What could possibly go wrong? The Bike - Hanoi to Laos Border


So I was back in Hanoi thinking of where and when to move to my next location. I had thought about Hue for a long time but it seemed a waste to take a train there and miss ¼ of the country. The only logical solution was a motorbike, I had also had the inspiration from the “Top Gear Vietnam Special”, but with no experience and no license I was very worried…

I had been doing the rounds in Hanoi visiting mechanics and shops, reading online and watching YouTube videos on “idiots guide to riding a motorbike”. I had picked out one I had seen a lot of, and bargained down a sweet deal.

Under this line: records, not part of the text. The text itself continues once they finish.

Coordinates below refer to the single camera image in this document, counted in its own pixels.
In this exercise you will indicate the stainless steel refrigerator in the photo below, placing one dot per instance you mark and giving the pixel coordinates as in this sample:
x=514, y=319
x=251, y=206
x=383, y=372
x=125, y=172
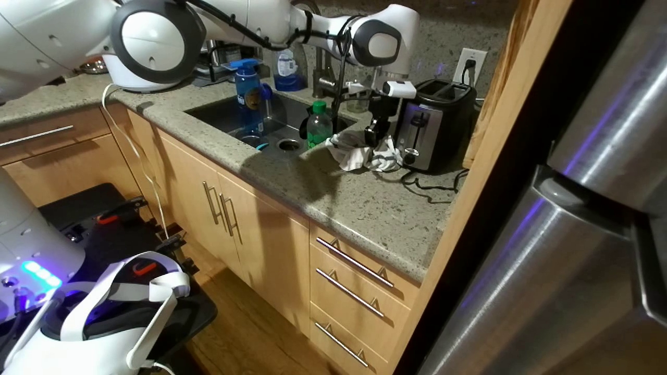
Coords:
x=556, y=229

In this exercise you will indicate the steel sink basin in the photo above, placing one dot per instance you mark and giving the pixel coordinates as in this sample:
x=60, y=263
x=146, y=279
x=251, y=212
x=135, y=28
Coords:
x=222, y=115

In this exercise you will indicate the white cloth with black stripes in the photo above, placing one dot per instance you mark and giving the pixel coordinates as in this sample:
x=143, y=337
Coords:
x=365, y=159

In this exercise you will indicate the metal sink faucet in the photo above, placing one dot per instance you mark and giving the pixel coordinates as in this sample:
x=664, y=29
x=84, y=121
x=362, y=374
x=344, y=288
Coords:
x=324, y=65

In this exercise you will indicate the wooden kitchen cabinet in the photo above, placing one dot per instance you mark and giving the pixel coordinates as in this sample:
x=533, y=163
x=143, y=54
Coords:
x=279, y=250

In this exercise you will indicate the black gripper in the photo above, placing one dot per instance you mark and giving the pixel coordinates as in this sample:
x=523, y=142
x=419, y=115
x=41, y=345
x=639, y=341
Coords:
x=381, y=115

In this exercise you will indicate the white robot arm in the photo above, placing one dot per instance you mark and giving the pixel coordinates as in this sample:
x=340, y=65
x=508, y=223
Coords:
x=159, y=34

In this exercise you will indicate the white VR headset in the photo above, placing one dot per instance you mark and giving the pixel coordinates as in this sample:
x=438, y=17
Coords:
x=97, y=347

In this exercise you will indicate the metal sink drain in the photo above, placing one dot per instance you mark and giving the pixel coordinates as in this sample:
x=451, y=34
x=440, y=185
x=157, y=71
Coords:
x=289, y=145

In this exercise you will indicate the black toaster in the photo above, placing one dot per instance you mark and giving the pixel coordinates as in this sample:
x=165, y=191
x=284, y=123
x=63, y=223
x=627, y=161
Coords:
x=440, y=127

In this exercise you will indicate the white wall outlet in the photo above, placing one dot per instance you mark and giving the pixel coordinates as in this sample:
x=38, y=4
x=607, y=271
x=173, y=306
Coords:
x=469, y=65

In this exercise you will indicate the black robot cart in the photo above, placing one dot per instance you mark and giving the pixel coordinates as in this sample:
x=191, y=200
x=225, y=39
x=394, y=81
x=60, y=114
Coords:
x=77, y=210

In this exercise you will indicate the green soda bottle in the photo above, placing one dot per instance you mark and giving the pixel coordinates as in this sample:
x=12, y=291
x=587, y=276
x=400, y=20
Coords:
x=320, y=125

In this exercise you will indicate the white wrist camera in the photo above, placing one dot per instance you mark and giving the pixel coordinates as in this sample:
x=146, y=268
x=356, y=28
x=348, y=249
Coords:
x=400, y=89

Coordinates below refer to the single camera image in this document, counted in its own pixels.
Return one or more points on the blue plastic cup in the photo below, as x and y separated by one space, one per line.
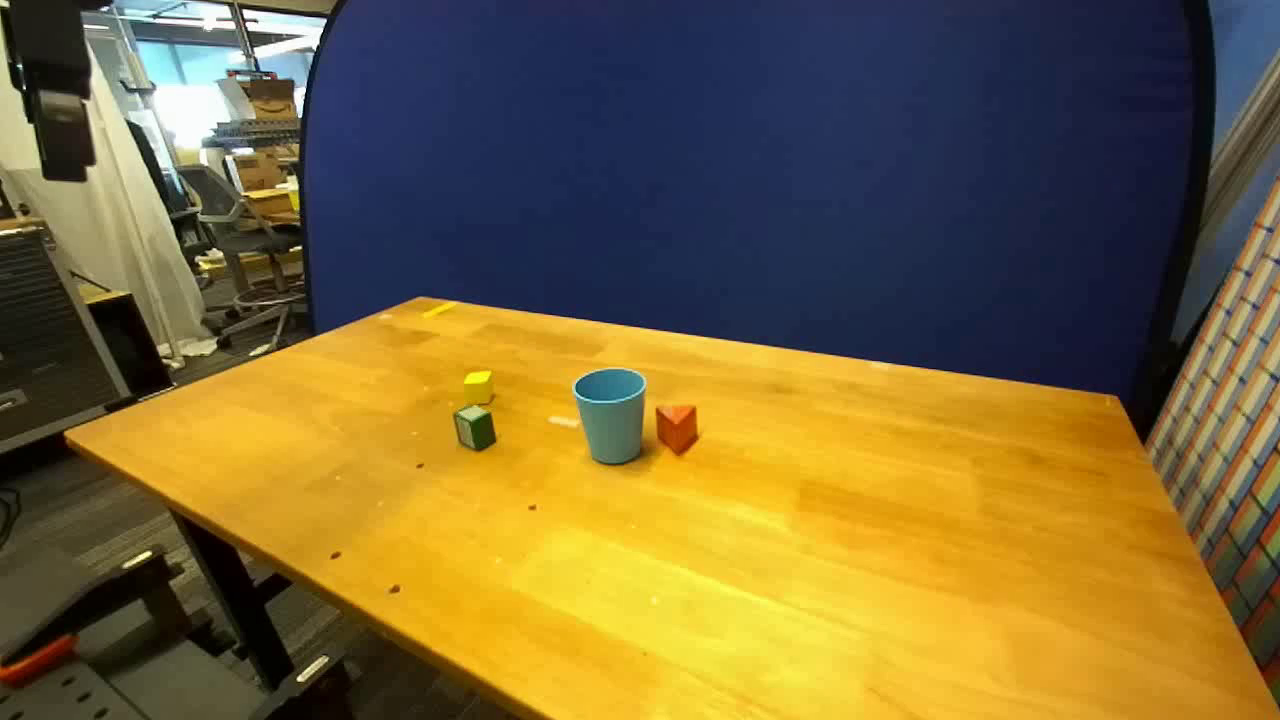
613 423

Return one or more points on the metal shelf with boxes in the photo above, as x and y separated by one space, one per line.
263 144

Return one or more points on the dark blue fabric backdrop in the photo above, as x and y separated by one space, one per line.
746 173

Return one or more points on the black hanging camera device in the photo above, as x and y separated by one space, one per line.
53 81

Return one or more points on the black equipment cabinet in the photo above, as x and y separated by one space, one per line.
42 333

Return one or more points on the yellow wooden block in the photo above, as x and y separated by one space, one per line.
478 384

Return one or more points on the black table leg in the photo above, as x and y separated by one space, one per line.
236 603

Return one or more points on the white curtain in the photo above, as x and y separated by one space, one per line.
124 226

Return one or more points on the red triangular wooden block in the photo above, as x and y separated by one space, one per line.
679 430

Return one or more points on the small white tape piece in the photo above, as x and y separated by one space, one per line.
564 423

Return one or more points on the green wooden block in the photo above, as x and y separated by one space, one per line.
474 430

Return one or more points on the colourful striped wall panel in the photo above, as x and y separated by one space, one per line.
1224 443

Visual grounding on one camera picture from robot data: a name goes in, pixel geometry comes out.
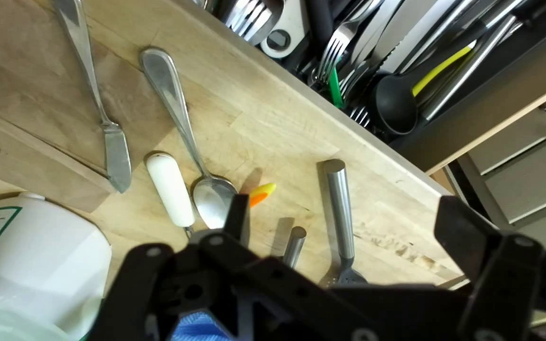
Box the small orange piece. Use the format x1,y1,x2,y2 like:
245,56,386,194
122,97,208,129
247,182,280,209

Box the open wooden drawer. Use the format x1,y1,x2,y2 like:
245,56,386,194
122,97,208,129
177,0,546,177

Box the silver metal kitchen tool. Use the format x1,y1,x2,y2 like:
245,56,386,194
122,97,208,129
272,217,310,272

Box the green plastic utensil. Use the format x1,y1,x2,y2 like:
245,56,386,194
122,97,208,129
327,65,346,110

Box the black ladle silver handle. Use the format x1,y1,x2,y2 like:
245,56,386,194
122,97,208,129
319,158,371,289

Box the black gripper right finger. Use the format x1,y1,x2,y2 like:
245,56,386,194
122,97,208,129
435,194,546,341

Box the brown wooden cutting board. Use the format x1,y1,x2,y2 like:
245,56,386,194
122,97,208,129
0,0,175,217

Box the silver butter knife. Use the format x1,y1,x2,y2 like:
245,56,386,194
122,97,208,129
54,0,135,196

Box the white plastic bucket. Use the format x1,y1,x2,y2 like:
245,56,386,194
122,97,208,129
0,192,115,341

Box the white grey kitchen tool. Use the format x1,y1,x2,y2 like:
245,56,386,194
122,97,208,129
261,0,314,63

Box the silver fork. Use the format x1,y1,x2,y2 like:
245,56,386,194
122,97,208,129
223,0,281,46
314,0,384,88

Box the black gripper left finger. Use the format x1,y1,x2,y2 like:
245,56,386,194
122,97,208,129
99,192,251,341

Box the black ladle yellow handle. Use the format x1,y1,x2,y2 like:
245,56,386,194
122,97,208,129
374,40,479,139

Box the white kitchen cabinet drawers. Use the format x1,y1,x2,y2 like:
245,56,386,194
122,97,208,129
443,82,546,254

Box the large kitchen knife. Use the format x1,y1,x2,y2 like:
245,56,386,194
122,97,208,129
376,0,443,76

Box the black cutlery organiser tray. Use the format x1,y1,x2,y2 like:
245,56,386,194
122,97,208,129
209,0,546,145

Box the silver spoon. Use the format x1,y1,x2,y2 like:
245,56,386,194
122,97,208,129
139,46,240,232

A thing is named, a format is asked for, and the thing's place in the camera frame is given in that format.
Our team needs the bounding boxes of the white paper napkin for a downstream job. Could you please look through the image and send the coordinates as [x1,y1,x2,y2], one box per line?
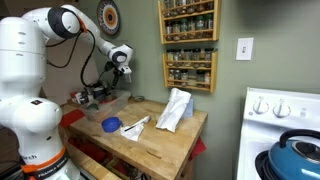
[119,115,152,142]

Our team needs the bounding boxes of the decorative patterned wall plate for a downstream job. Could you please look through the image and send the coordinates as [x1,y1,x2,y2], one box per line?
[96,0,122,36]

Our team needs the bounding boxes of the black stove burner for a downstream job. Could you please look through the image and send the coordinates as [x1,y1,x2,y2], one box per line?
[254,149,272,180]

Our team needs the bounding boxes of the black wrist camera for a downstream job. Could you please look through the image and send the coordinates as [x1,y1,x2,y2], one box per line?
[103,60,116,72]

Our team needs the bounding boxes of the white stove knob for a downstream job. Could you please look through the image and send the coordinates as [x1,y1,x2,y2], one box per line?
[252,96,270,115]
[272,98,292,119]

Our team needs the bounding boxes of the white electric stove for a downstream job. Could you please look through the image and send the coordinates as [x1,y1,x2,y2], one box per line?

It took me a week to finally decide to do it, and after talking to my parents and getting a “go for it”. I headed back to a bike shop I had found a few days earlier.
Today was the day.

The bike, a Honda Neo 125cc, Full face helmet, Side bags, Custom bag rack (design copied from a French guy), Jacket with padding, New breaks, Chain, Oil and spare tools and spark plug. Not to mention enough plastic bags to start my own convenience store. All for the small sum on $570 USD…  With a deal to buy back the bike if I return to Hanoi with it, for a reasonable amount.

Now with zero driving experience under my belt, I got a crash course from the shop owner, in how to start, stop, change gears, change the oil, unlock the wheels and all the other bobs. Then I took it for a test drive… yeap zero experience and I’m riding a motorbike in Vietnam.

After a overnight tune up at the shop I picked up my bike and gear and it was all mine. I took another 3 days in Hanoi to sort out some "personal things", and also to practice riding.

My test track was the west lake in Hanoi, it was quiet not very many bikes and it had loads of corners, bumps and a small dirt road section. Perfect place to do loops all day and build up confidence.

One morning it was time to leave, I was ready and I picked up my gear, kissed my girlfriend farewell and headed out of town.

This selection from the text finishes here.